History field trip with descendants of
Welsh miner/engineer
David R.Thomas of Coal Creek
on Saturday, 10 September 2016


The group standing at Drummond Bridge where miner
Dick Drummond was hung during the Coal Creek War


Descendents standing at the headstone of
David R. Thomas in Leach Cemetery

Jayne Caldwell Gossett from Smyrna, TN, and her kin visited Coal Creek today to see where several generations of her family lived after the Civil War.  She told how she would practice at her grandmother’s piano, which sat beside two huge oil paintings of “an old man and an old woman.”  When she would look up, she swears those “old people” were looking at her.  Her uncle inherited the paintings upon her grandmother’s death, even though he did not know the identity of the two “old people.”  

In 2012, she watched the podcast of a lecture by Dr. Eirug Davies of Harvard University when he spoke at the East Tennessee History Center at https://www.youtube.com/watch?v=9oqezdCBHyE.   Imagine her surprise when she saw photographs of her great-great-grandparents, David R. and Prudence Levi Thomas.  Jayne said the hair stood up on the back of her neck when she realized that beside the photograph of Prudence was a photo of the “old woman” from the oil painting.
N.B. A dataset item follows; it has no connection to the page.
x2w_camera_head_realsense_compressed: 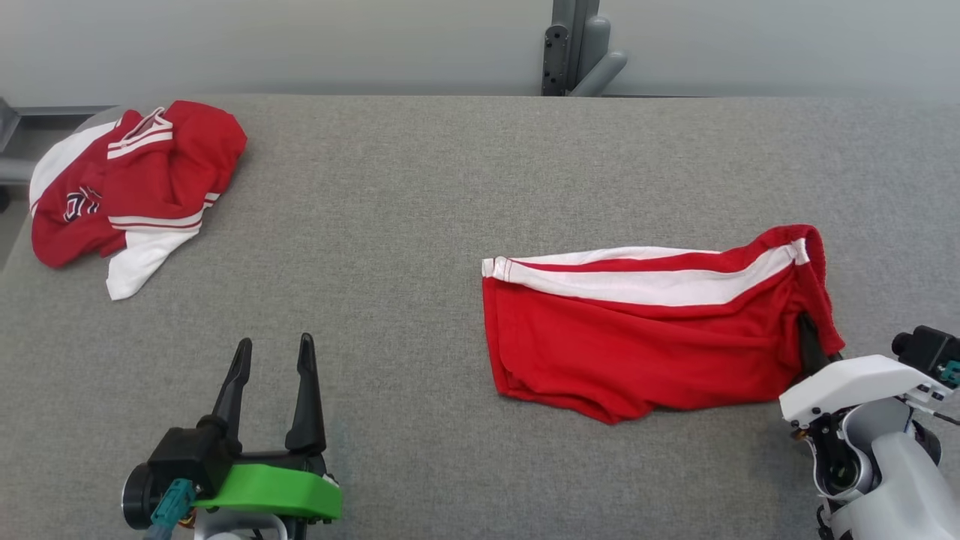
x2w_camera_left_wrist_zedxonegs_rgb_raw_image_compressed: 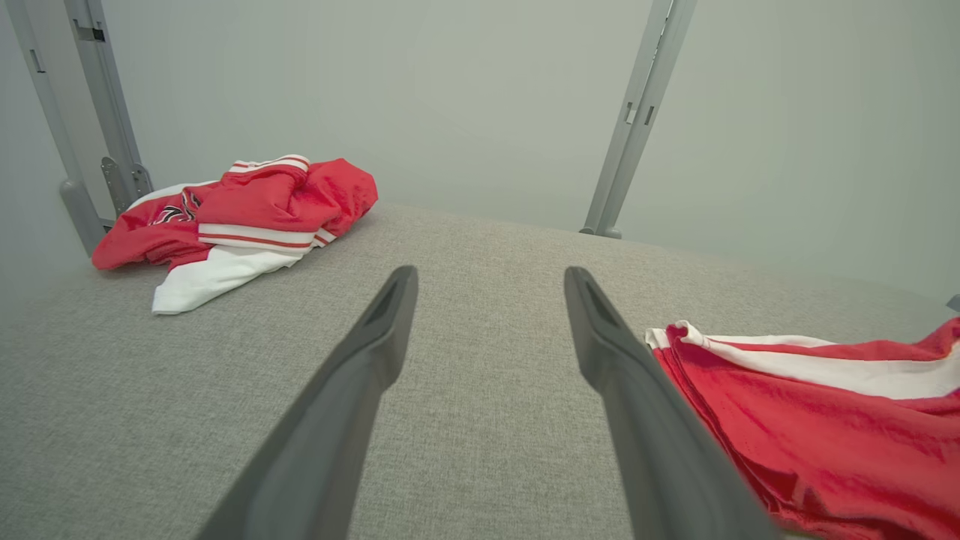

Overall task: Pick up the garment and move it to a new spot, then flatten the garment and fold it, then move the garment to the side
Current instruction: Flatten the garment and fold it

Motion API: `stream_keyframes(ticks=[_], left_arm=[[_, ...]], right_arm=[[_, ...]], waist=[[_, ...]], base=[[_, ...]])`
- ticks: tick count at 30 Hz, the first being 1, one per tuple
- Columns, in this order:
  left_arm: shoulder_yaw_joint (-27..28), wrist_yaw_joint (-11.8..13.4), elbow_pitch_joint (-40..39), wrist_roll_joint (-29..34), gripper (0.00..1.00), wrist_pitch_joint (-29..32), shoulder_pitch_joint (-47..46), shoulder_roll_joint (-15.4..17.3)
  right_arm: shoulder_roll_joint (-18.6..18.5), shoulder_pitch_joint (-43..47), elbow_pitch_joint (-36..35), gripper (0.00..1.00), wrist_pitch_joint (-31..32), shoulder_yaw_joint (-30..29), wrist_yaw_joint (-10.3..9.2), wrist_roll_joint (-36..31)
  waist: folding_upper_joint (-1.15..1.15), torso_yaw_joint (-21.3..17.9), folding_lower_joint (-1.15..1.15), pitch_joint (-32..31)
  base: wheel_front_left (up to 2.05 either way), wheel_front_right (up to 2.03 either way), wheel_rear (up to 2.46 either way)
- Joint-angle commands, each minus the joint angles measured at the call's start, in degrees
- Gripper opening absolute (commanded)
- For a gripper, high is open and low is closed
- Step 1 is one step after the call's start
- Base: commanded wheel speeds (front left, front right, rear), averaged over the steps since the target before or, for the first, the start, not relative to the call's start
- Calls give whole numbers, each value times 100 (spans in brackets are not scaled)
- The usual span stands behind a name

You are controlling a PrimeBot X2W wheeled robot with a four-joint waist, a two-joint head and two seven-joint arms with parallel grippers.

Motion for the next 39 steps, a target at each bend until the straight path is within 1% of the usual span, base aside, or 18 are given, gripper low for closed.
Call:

Jayne later learned that the “old woman” was her great-great-great grandmother, Betsey Richards Levi, who was the sister of the three Richards brothers that started the Knoxville Iron and Coal Company in Knoxville.  The “old man” was her great-great-great grandfather, Dr. Joseph Levi. 
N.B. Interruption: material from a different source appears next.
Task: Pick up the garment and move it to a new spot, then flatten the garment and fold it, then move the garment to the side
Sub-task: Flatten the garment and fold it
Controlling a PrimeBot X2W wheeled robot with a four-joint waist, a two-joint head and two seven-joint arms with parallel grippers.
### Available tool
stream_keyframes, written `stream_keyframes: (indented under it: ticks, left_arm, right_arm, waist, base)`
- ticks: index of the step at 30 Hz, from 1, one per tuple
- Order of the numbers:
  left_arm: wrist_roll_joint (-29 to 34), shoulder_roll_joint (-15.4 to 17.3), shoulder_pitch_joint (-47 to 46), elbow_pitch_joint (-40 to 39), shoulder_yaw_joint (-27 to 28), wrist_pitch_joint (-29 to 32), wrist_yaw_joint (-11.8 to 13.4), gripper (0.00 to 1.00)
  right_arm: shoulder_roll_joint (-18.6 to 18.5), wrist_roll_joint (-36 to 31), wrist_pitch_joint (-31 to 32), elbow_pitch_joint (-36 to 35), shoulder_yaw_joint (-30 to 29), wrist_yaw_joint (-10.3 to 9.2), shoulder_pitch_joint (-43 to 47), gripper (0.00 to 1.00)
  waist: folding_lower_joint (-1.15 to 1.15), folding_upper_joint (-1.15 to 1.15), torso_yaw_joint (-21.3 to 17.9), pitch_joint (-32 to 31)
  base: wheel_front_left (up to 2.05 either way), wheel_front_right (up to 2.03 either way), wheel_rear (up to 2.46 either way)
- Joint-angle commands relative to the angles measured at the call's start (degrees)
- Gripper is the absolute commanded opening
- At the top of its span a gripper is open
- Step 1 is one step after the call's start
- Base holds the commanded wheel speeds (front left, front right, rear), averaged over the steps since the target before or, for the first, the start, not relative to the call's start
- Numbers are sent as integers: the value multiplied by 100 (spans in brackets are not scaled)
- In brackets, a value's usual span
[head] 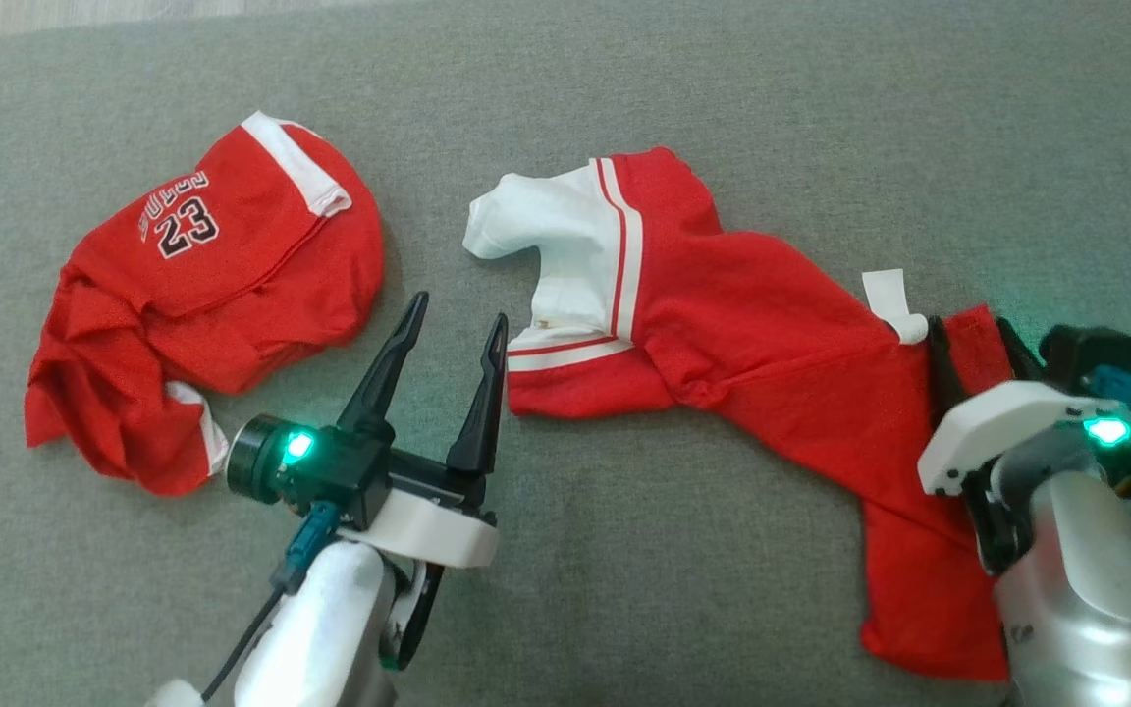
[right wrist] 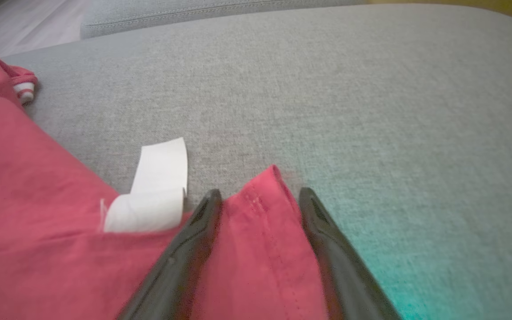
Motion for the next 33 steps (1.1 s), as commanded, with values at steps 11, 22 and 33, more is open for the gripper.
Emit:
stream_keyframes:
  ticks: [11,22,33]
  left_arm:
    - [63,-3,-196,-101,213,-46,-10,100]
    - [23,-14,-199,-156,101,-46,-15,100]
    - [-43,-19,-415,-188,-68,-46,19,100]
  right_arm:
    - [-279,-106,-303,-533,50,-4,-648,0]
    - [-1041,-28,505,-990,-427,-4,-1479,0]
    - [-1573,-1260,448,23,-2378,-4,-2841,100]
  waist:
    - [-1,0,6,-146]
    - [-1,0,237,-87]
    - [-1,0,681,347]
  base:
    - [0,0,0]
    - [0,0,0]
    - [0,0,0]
We had the pleasure of showing descendants of the Thomas family of Coal Creek the headstones of their great grandfather (R. M. Rowe), great-great grandparents (David R. and Prudence Levi Thomas), and great-great-great grandparents (Rees R. and Margaret Thomas)—they will have to visit Old Gray Cemetery in Knoxville to find the headstones of Dr. Joseph and Betsey Richards Levi.
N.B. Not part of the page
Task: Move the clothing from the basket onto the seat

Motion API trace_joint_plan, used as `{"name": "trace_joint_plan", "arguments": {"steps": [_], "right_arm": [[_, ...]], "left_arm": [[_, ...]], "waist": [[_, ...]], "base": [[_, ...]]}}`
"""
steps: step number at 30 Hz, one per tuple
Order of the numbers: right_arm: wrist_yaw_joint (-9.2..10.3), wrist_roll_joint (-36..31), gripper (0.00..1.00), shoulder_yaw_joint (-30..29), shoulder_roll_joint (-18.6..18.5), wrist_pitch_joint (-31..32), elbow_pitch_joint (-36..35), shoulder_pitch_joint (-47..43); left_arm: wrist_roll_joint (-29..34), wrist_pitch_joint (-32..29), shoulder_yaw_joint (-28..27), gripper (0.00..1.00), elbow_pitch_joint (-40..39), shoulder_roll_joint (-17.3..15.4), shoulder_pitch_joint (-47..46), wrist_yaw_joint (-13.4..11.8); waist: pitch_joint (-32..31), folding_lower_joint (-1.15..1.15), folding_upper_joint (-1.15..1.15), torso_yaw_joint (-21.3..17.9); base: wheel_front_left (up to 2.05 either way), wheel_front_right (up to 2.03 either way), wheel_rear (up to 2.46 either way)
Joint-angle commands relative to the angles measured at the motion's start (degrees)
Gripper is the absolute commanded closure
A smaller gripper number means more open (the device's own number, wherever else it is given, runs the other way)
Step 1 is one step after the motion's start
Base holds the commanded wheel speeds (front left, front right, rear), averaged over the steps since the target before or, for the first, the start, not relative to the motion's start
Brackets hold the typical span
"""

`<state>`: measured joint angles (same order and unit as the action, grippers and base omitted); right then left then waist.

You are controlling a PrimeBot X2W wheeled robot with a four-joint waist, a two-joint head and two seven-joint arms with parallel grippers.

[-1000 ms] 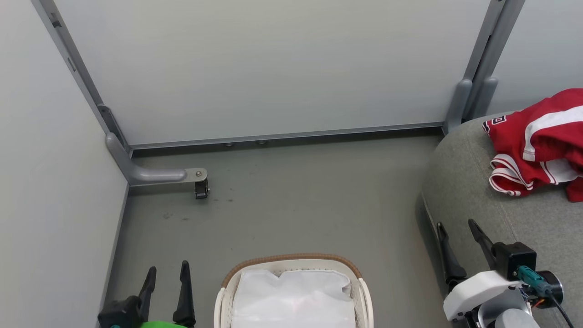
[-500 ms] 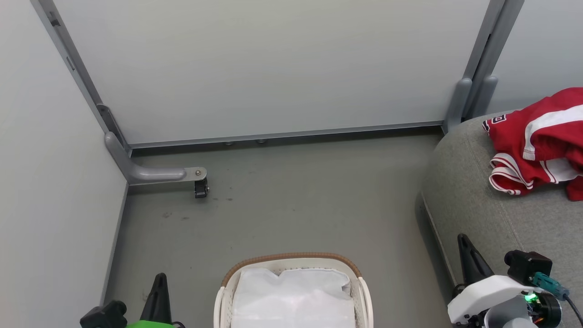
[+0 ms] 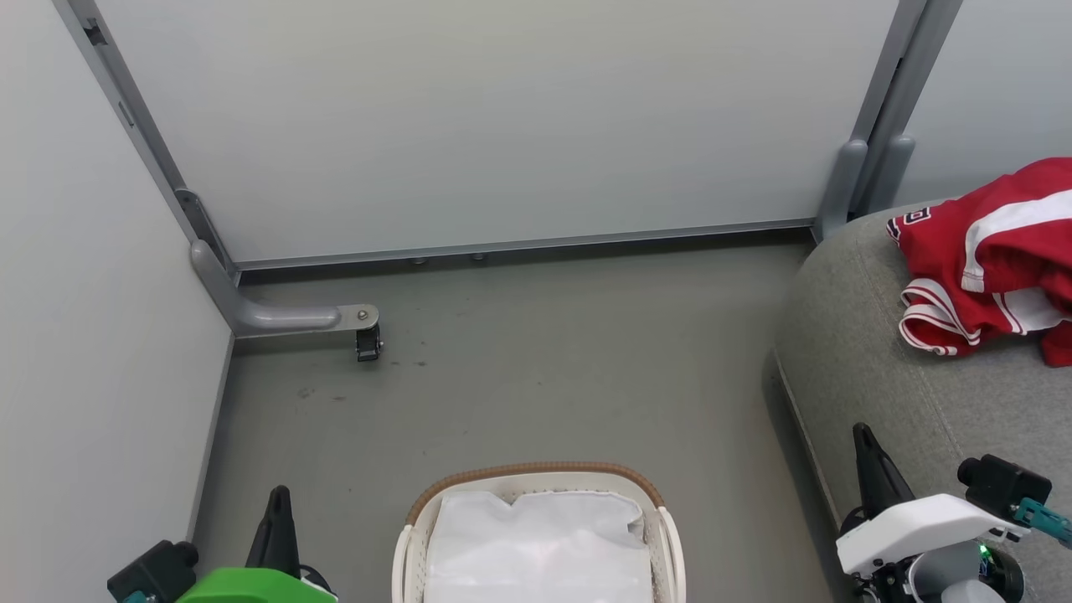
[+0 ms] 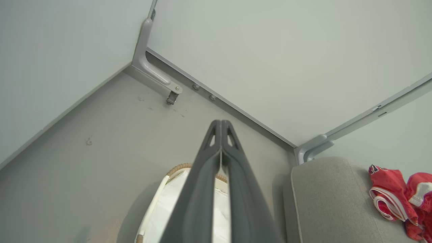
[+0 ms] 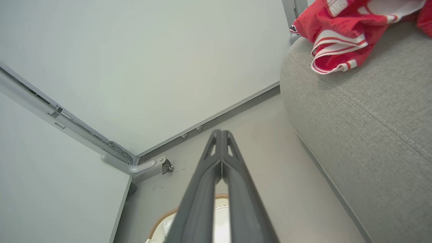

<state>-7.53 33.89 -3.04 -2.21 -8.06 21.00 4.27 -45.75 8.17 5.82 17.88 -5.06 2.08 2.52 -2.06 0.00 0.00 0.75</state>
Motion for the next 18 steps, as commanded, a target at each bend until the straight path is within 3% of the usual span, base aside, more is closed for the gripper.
{"name": "trace_joint_plan", "arguments": {"steps": [1,18], "right_arm": [[0.02,2.18,1.0,-0.26,-0.4,0.38,-1.18,1.26],[0.03,16.07,1.0,-1.09,-0.51,3.9,-2.7,1.59]], "left_arm": [[-1.62,-0.36,-0.62,1.0,-1.0,-0.02,-2.03,0.34],[-12.76,-3.92,-3.57,1.0,-1.77,0.52,-3.76,1.55]], "waist": [[0.03,0.0,0.0,-0.01],[0.41,0.0,0.0,-0.14]], "base": [[0.0,0.0,0.0],[0.0,0.0,0.0]]}}
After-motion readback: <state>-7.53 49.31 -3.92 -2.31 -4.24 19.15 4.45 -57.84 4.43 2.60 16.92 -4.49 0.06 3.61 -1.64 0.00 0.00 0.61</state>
Jayne requested that Barry Thacker lead the tour in character as David R. Thomas.  She showed us the wedding portraits of David and Prudence Thomas from 1868.  Barry says, “Now I understand why I can’t recall what kind of tie I wore back then because it was always covered by chin whiskers” and “Dang, my wife was hot!”

As requested, we are adding slides of a few things we discussed on the tour (i.e. the American chestnut restoration project by students at Lake City Middle School and information about famous painter Anna Catherine Wiley from Coal Creek, TN. 

 

We are also including the link https://www.youtube.com/watch?v=NFnra54Yk44, which is an interview of Welsh miner Richard Jenkins (who changed his name to Richard Burton when he became an actor).  The Burton interview reveals the psyche’ of the Welsh miners who came to Coal Creek after the Civil War.  It also explains how David R. Thomas was able to marry a doctor’s daughter as described by Burton’s “muscular buttocks” story.